Several years ago I ordered cheese slicer and now I cannot remember the supplier and cannot locate the same item. 
It looks like a coping saw, there is a small stainless steel wire instead of a blade.The end of
the "coping saw"  without the handle is attached to a base of wood. There is a small groove cut in the base where the wire goes after if cuts a slice of chees of a block. 
Does anyone out there know what I am talking about and where I could order them? The design possibilities of the wood base is endless and they make great inexpensive gifts.
Thank you 

Jim Reasoner


----------



## minus459 (Sep 17, 2012)

This sort of thing Jim.




Uploaded with ImageShack.us


----------



## jimr (Sep 18, 2012)

That is exactly what I am looking for.

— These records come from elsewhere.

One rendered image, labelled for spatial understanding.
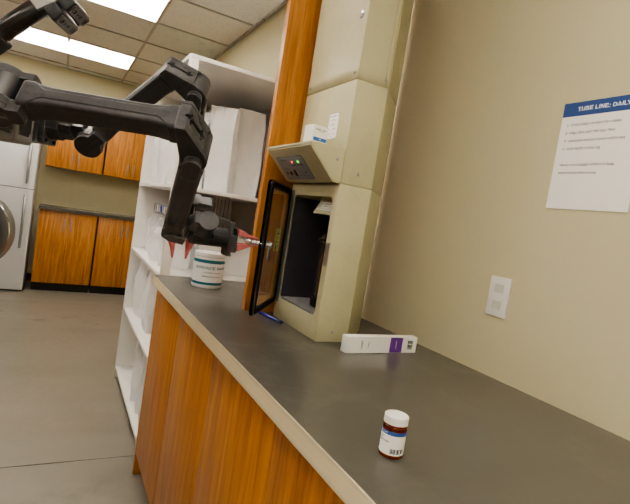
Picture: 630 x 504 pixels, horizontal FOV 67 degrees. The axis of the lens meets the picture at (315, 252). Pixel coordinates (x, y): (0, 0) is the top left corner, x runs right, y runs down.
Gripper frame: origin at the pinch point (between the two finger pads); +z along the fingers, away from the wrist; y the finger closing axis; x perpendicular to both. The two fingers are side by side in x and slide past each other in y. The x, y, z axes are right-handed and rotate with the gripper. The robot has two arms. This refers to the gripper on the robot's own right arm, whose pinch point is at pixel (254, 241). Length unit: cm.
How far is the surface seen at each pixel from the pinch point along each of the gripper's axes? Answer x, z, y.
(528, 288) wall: -51, 60, 0
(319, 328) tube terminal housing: -17.0, 17.7, -22.0
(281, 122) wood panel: 19.9, 11.0, 41.1
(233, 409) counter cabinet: -29, -10, -40
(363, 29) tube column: -16, 17, 65
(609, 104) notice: -64, 61, 48
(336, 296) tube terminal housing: -16.9, 21.8, -12.1
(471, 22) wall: -11, 60, 82
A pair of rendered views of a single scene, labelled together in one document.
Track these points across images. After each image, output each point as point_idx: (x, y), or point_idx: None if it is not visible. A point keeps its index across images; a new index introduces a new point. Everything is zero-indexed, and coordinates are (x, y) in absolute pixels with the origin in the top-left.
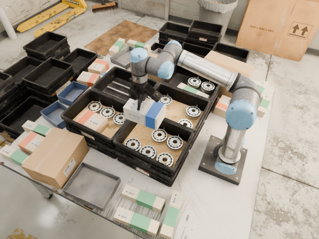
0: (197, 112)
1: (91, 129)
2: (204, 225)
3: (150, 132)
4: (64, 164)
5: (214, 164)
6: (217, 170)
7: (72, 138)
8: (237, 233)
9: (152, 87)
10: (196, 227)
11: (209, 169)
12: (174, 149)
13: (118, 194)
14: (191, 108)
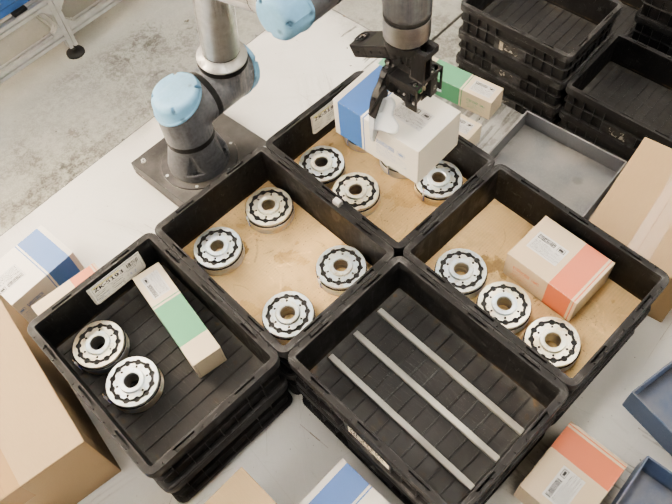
0: (209, 238)
1: (557, 207)
2: (323, 68)
3: (376, 220)
4: (627, 164)
5: (239, 144)
6: (241, 131)
7: (615, 231)
8: (269, 47)
9: (374, 42)
10: (340, 67)
11: (258, 137)
12: (329, 146)
13: (488, 148)
14: (218, 258)
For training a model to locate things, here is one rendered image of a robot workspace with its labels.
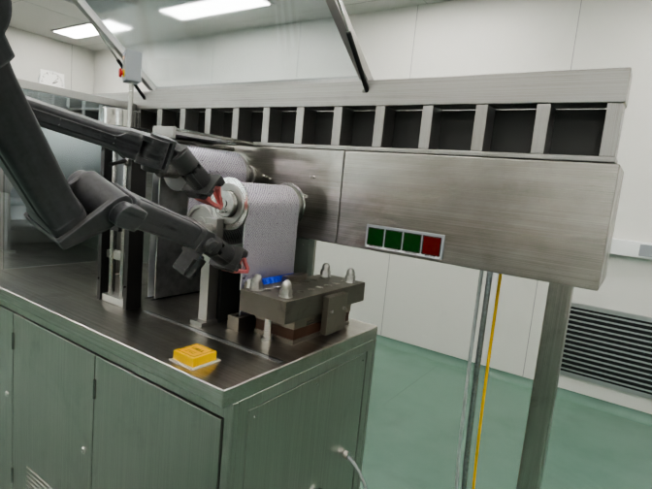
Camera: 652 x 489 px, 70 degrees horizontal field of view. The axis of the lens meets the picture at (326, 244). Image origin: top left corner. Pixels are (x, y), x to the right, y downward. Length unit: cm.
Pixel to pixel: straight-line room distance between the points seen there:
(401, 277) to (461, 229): 270
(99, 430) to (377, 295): 301
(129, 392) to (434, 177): 99
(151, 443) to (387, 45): 362
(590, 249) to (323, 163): 81
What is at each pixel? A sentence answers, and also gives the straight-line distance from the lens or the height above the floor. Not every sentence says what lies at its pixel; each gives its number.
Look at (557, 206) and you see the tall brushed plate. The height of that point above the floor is 133.
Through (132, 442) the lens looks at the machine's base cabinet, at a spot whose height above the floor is 63.
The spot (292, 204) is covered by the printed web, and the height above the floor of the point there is 126.
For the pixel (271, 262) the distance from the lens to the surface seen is 142.
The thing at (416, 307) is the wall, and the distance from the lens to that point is 399.
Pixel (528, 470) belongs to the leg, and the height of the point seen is 56.
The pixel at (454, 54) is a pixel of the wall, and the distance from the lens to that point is 400.
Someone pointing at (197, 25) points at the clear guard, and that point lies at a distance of 179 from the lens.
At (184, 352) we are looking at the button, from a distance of 113.
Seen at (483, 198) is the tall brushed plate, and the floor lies 133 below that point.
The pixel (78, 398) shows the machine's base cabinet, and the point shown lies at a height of 66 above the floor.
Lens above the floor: 133
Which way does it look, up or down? 8 degrees down
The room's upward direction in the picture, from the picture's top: 5 degrees clockwise
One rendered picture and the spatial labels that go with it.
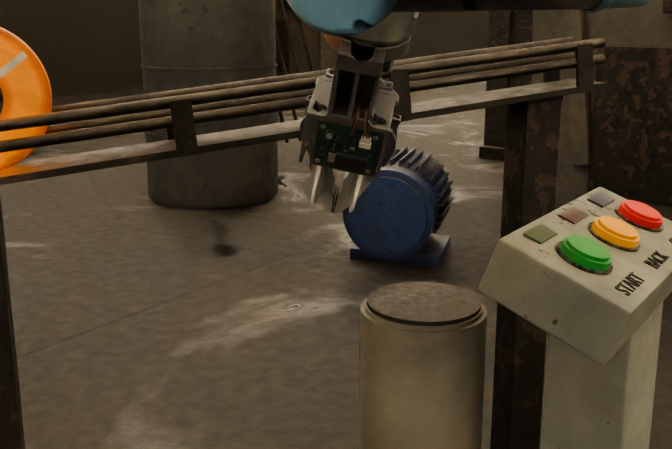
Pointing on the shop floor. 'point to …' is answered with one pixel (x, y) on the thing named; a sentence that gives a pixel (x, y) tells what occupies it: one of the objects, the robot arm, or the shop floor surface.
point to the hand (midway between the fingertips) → (336, 197)
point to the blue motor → (402, 212)
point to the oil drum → (175, 77)
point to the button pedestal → (590, 325)
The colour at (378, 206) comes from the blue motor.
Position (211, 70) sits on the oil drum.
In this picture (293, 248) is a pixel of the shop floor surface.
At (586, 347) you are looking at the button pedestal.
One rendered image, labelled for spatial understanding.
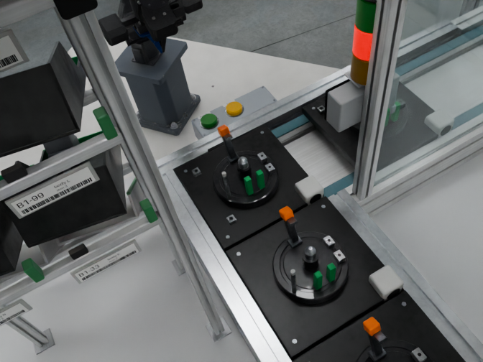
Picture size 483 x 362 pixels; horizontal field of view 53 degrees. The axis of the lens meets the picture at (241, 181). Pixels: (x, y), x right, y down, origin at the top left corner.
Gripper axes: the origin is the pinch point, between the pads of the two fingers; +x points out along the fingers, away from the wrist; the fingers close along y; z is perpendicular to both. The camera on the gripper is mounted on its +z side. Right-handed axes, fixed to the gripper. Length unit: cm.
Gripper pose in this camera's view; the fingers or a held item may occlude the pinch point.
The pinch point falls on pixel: (157, 36)
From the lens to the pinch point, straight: 97.6
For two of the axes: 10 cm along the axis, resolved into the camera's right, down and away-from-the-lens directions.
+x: 1.1, 5.8, 8.0
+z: 4.9, 6.7, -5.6
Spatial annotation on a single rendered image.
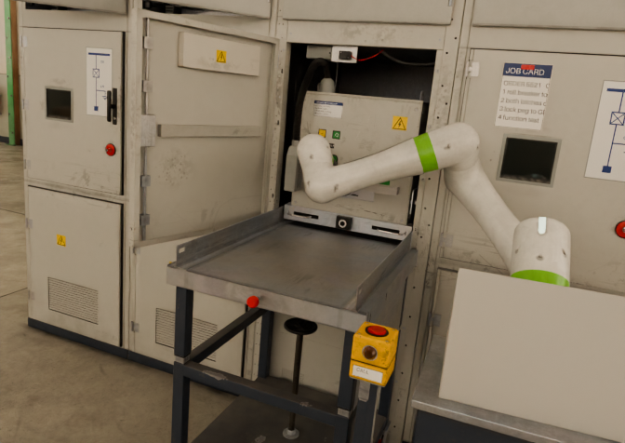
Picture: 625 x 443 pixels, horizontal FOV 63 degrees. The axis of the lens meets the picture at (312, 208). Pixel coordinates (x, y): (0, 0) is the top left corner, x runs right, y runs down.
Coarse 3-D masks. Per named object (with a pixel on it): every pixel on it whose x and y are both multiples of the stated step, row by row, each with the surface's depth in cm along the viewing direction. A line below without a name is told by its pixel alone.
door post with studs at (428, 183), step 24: (456, 0) 171; (456, 24) 172; (456, 48) 173; (432, 96) 179; (432, 120) 181; (432, 192) 184; (432, 216) 186; (408, 336) 197; (408, 360) 199; (408, 384) 200
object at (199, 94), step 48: (144, 48) 157; (192, 48) 167; (240, 48) 183; (144, 96) 160; (192, 96) 174; (240, 96) 191; (144, 144) 161; (192, 144) 178; (240, 144) 196; (144, 192) 165; (192, 192) 182; (240, 192) 201; (144, 240) 168
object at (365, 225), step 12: (288, 204) 213; (312, 216) 208; (324, 216) 206; (336, 216) 204; (348, 216) 202; (360, 228) 201; (372, 228) 199; (384, 228) 197; (396, 228) 195; (408, 228) 193
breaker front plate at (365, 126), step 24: (312, 96) 200; (336, 96) 197; (312, 120) 202; (336, 120) 198; (360, 120) 195; (384, 120) 191; (408, 120) 188; (336, 144) 200; (360, 144) 196; (384, 144) 193; (360, 192) 199; (408, 192) 192; (360, 216) 201; (384, 216) 197
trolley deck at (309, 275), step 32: (224, 256) 163; (256, 256) 166; (288, 256) 169; (320, 256) 172; (352, 256) 176; (384, 256) 179; (416, 256) 187; (192, 288) 148; (224, 288) 143; (256, 288) 139; (288, 288) 141; (320, 288) 144; (352, 288) 146; (384, 288) 148; (320, 320) 133; (352, 320) 130
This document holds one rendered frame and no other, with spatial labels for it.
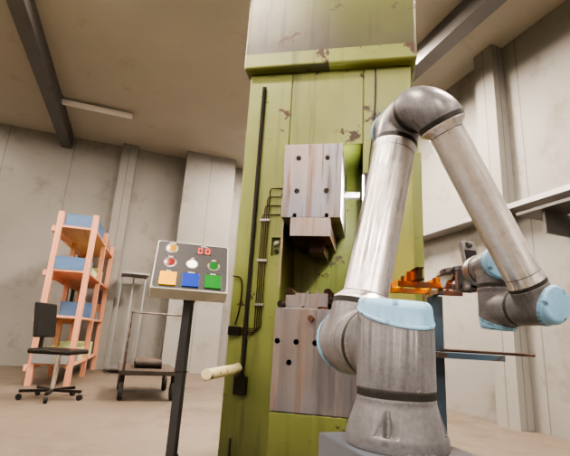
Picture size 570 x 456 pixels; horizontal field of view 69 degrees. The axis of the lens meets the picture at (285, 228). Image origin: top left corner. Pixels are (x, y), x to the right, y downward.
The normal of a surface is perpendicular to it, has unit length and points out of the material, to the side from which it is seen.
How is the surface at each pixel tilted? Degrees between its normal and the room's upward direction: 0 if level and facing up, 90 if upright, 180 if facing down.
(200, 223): 90
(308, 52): 90
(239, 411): 90
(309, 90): 90
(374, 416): 70
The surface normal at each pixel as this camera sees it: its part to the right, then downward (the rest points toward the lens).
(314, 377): -0.18, -0.26
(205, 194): 0.34, -0.22
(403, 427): -0.08, -0.57
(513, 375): -0.94, -0.14
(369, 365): -0.82, -0.19
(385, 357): -0.47, -0.25
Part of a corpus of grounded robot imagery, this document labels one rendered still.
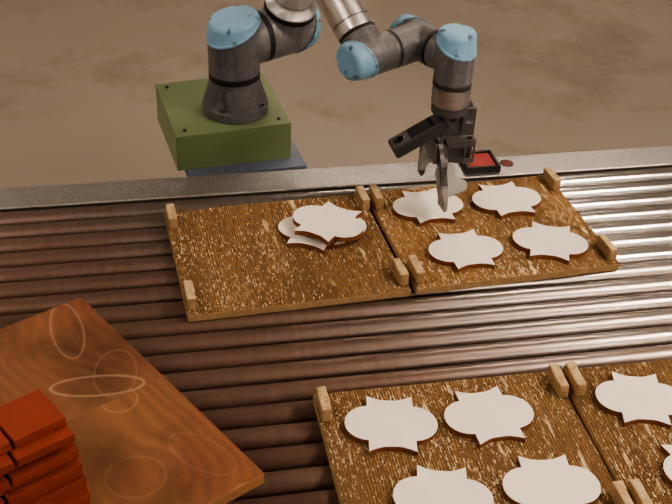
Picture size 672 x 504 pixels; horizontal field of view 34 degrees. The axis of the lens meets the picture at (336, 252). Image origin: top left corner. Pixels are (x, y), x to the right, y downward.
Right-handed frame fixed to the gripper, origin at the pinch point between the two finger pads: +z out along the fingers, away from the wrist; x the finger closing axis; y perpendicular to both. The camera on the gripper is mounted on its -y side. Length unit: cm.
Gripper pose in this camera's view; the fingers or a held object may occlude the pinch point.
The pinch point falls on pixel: (429, 194)
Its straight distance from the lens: 226.5
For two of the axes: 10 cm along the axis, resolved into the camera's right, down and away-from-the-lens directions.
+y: 9.7, -1.0, 2.3
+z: -0.5, 8.3, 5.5
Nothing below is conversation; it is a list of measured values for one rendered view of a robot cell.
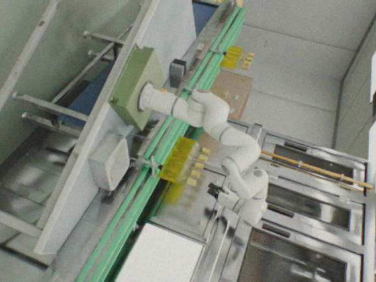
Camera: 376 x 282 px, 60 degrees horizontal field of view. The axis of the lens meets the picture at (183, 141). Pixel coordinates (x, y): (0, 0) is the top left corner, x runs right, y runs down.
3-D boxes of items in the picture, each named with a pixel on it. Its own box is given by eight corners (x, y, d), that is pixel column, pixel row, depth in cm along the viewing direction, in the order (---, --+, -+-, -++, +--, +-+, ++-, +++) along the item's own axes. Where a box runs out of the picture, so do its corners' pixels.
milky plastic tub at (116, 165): (96, 187, 156) (112, 192, 154) (88, 157, 139) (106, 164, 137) (114, 159, 166) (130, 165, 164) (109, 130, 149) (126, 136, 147)
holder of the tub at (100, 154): (97, 192, 160) (111, 197, 158) (87, 157, 139) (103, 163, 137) (115, 165, 170) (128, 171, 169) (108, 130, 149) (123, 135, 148)
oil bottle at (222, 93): (198, 92, 241) (233, 102, 236) (198, 87, 237) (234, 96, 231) (201, 87, 244) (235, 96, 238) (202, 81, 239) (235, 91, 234)
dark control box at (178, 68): (169, 75, 206) (181, 79, 204) (169, 65, 200) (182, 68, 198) (174, 68, 211) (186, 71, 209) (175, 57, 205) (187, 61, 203)
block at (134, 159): (127, 168, 170) (140, 173, 168) (126, 157, 163) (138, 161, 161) (130, 163, 172) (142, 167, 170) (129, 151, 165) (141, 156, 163)
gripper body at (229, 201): (240, 206, 171) (222, 194, 175) (243, 196, 163) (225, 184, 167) (233, 216, 167) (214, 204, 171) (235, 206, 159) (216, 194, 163)
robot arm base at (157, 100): (134, 104, 145) (165, 114, 142) (143, 77, 146) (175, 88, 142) (143, 111, 160) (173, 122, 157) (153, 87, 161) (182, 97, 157)
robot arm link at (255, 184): (244, 168, 151) (220, 187, 146) (244, 138, 135) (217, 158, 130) (271, 190, 141) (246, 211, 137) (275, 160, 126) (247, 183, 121)
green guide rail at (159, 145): (143, 158, 166) (157, 163, 164) (142, 157, 165) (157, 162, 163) (237, 6, 274) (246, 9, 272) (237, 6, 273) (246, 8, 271)
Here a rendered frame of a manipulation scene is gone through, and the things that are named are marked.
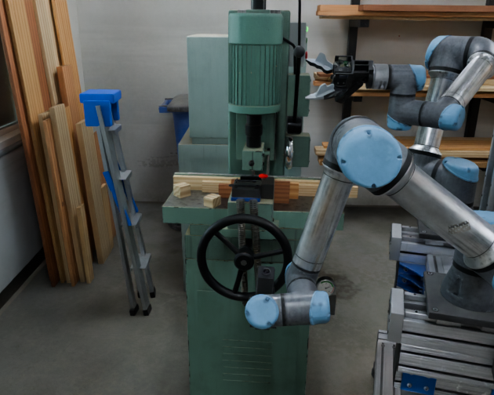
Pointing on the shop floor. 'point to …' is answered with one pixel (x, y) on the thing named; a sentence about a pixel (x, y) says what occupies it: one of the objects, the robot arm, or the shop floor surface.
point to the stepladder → (92, 105)
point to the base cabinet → (239, 340)
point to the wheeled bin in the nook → (179, 106)
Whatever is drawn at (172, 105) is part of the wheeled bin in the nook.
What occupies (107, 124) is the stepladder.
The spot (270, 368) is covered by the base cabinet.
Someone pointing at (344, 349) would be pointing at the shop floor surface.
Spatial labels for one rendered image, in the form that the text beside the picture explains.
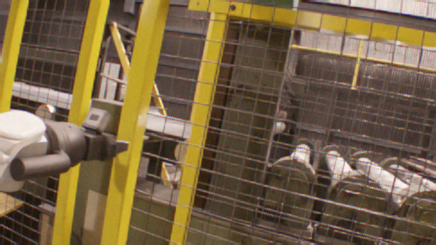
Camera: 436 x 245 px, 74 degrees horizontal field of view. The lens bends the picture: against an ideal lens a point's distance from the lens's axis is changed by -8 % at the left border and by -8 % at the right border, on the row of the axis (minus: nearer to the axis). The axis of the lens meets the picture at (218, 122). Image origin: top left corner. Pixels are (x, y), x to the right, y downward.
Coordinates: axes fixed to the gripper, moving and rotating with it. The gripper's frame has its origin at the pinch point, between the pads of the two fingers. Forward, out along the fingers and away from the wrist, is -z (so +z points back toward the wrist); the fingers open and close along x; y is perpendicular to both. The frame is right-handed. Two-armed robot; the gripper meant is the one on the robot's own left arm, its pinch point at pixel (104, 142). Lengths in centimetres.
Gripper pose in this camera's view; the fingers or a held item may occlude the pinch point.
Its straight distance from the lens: 74.4
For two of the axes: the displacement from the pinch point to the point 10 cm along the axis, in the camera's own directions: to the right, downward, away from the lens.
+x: 9.3, 2.0, -3.1
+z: -3.1, -0.1, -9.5
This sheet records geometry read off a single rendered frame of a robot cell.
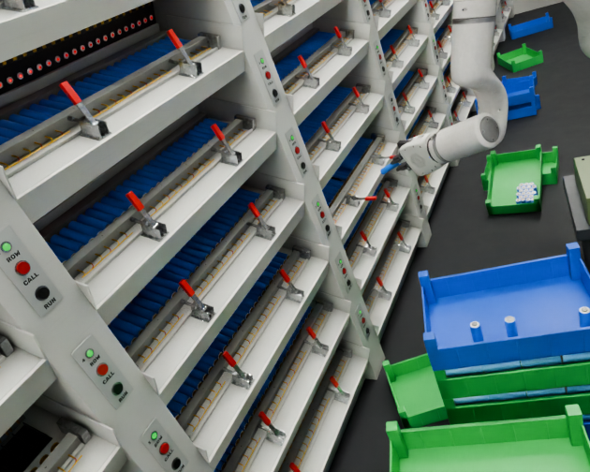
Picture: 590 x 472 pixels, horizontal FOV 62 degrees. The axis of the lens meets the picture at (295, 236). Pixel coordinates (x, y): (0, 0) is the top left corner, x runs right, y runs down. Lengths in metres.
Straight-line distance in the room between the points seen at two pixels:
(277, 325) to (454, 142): 0.60
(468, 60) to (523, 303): 0.53
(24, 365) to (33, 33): 0.45
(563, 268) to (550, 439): 0.33
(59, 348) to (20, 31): 0.43
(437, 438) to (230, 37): 0.89
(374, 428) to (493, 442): 0.63
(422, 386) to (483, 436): 0.66
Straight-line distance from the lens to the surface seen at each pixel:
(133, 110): 0.90
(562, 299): 1.06
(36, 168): 0.79
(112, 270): 0.84
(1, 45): 0.78
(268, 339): 1.15
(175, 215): 0.93
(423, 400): 1.55
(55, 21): 0.84
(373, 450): 1.49
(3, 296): 0.72
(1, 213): 0.72
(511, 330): 0.94
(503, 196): 2.28
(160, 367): 0.92
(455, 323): 1.04
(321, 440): 1.42
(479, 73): 1.21
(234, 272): 1.05
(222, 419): 1.05
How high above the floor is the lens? 1.19
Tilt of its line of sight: 28 degrees down
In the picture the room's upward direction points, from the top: 23 degrees counter-clockwise
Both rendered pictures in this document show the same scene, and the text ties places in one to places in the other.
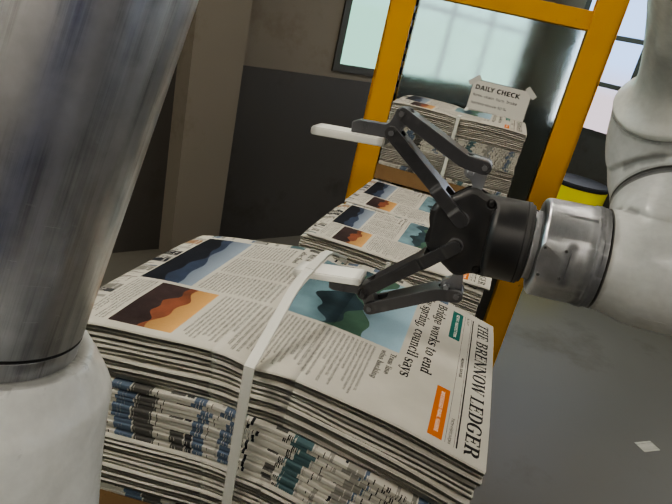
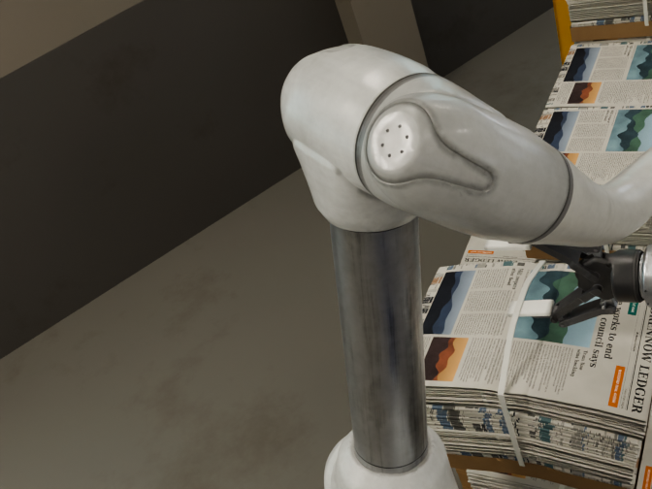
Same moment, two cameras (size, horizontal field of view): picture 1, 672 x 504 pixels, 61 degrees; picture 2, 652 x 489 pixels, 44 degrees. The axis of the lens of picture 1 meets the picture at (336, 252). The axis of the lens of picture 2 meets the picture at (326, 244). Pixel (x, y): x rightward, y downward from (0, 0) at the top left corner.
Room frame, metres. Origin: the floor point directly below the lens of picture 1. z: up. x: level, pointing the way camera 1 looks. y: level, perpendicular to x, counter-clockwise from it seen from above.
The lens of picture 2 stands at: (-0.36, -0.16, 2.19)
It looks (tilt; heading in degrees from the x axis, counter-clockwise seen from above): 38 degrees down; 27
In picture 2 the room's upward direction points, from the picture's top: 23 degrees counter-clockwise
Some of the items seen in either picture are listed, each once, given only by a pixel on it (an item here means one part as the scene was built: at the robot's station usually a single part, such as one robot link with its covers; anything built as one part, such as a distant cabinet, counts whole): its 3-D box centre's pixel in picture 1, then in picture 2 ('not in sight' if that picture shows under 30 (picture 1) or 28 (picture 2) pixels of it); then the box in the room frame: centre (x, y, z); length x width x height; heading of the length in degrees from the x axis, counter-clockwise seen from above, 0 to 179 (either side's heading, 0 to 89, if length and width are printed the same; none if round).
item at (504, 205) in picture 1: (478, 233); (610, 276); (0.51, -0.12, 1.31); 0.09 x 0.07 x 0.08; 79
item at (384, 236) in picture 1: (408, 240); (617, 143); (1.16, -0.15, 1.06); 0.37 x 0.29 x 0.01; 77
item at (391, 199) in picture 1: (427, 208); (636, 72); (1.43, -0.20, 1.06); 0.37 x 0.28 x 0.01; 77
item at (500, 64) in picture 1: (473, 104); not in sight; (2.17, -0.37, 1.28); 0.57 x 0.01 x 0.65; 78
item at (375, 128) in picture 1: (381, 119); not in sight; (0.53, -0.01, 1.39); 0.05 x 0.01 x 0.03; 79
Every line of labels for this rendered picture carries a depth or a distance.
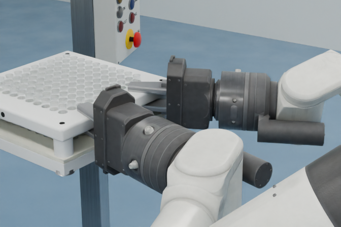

If you don't mind, where or how to I order some. 

Thank you very much

Jim Reasoner
meljim@centurytel.com


----------



## BSea (Sep 18, 2012)

I found this 1.

Champagne Marble Cheese Slicer - Bed Bath & Beyond


----------



## Steve Busey (Sep 19, 2012)

I saw that kit somewhere...


----------



## Steve Busey (Sep 19, 2012)

That one looks kinda like this kit:
Cheese slicer kit


----------



## Andrew_K99 (Sep 19, 2012)

I found the following site through this thread (that linked to this thread) on Lumberjocks.

Spare Parts, Handles and Wires for Cheese Slicers

AK


----------



## jimr (Sep 20, 2012)

Thanks to everyone for your help and references.I am sure I will be able to get exactly 
what I want from all those sites you provided. Thanks again.
Jim Reasoner


----------



## ldubia (Nov 1, 2013)

Never mind.


----------